Görgüsüzlükte sınır tanımayanlara!
“İnersin gönül inersin
Attan eşeğe de binersin
Eşeği de bulamaz
Yayan yürürsün…”
“Sonradan görme” dediklerine…
Bir makama ulaştığında jet hızıyla “değişenlere…
Zenginlikleri ile övünenlere…
Eski zamanın Konyalıları, bu tekerlemeyi söylermiş.
Atasözü olarak karşılığı ise, “Ne oldum demeyeceksin, ne olacağım diyeceksin.”
Ömür dediğin, iki nefes arasında…
Alıp da vermemek var, verip de almamak…
O nedenle Konya tabiriyle, “gubuzluğun alemi yok.”

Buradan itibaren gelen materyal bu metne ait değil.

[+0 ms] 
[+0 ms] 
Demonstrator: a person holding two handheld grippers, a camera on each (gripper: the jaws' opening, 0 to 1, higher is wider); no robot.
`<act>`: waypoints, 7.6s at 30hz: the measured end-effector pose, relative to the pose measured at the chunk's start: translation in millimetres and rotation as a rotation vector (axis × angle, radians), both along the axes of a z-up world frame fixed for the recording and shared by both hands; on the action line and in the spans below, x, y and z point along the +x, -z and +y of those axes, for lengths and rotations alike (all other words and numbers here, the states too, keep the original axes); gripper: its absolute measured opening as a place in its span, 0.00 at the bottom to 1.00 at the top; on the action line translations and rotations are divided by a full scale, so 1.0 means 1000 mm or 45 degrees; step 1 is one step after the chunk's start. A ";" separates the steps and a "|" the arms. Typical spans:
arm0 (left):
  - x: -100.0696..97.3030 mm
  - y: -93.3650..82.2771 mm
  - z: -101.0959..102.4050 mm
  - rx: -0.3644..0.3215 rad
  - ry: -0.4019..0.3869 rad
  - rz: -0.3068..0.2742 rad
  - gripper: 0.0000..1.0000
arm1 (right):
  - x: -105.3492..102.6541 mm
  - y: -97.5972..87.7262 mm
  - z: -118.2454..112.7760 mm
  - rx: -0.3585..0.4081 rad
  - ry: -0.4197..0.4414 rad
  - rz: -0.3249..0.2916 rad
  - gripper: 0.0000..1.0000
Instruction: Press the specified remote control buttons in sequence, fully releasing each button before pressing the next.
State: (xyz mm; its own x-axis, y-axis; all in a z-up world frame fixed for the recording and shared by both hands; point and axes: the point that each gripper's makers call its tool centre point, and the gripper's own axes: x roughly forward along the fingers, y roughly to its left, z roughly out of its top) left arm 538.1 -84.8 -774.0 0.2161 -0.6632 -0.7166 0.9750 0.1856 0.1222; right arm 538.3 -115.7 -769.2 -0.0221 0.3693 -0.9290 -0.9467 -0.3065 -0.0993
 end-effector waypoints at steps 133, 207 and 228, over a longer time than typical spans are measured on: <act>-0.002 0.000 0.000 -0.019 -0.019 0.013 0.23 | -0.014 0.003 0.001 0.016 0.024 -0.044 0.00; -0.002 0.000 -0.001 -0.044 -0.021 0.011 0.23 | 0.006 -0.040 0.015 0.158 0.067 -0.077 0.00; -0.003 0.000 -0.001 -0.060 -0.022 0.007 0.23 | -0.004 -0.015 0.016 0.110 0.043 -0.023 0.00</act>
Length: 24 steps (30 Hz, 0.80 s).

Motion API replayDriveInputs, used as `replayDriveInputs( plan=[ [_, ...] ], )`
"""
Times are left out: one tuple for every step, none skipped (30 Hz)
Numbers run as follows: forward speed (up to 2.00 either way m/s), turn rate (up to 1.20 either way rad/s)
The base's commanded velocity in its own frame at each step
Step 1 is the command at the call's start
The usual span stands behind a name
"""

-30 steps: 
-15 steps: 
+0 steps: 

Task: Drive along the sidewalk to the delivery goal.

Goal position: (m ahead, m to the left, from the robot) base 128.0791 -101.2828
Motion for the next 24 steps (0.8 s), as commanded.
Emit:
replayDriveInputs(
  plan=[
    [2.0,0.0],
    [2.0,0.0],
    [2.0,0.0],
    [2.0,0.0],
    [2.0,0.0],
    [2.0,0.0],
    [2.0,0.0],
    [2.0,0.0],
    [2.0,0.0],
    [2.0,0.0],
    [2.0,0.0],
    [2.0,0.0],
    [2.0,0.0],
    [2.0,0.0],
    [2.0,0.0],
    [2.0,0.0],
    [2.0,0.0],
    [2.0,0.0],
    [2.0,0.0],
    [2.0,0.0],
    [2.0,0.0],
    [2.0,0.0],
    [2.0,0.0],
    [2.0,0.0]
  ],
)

İnsanlar, özellikle sosyal medyada zenginliklerini arz-ı endam etmeden rahat edemiyorlar.
Amaçlarını anlamak tabiî ki zor…
Çünkü bizim örf ve âdetimizde böyle bir davranış şekli yok.
Boy boy “lüks araba” resimleri…
Özel tasarlanmış pahalı ev fotoğrafları…
Yarısından çoğu gösteriş için konulan zengin sofra paylaşımları…
Bu paylaşımların, karşı tarafa ne kazandırdığı merak konusu…
Eskiden görgüsüzlüğün de bir sınırı vardı.
Görünen o ki günümüzde böyle bir sınır bile kalmamış.
Malum, insanımız övünmeyi çok sever.
Keşke artık çağ atlayıp, bilimsel projelerle övünülse…
Farklı ve özgün çalışmalar insanlara gösterilse…
İyilik, merhamet, vicdan ve adalet konusunda yol alınabilse…
Zenginliklerini göstermede birbirleriyle yarışanlar, “kul hakkı, işçi hakkı nedir?” sorusunun cevabını öğrenip, bu konuda ilerleyebilse…
Allah verdiğini, bir anda alır…
Yine Konya tabiriyle, bir bakmışsın “dımdızlaksın…”
Zenginlik, insanlara hava atılacak bir unsur değildir.
Anlamını kavrayabilen zenginlerimize, “Allah Halil İbrahim Bereketi versin.”
Anlamak da zorluk çekenlerin ise, “Allah beynini çalıştırsın.” diyelim.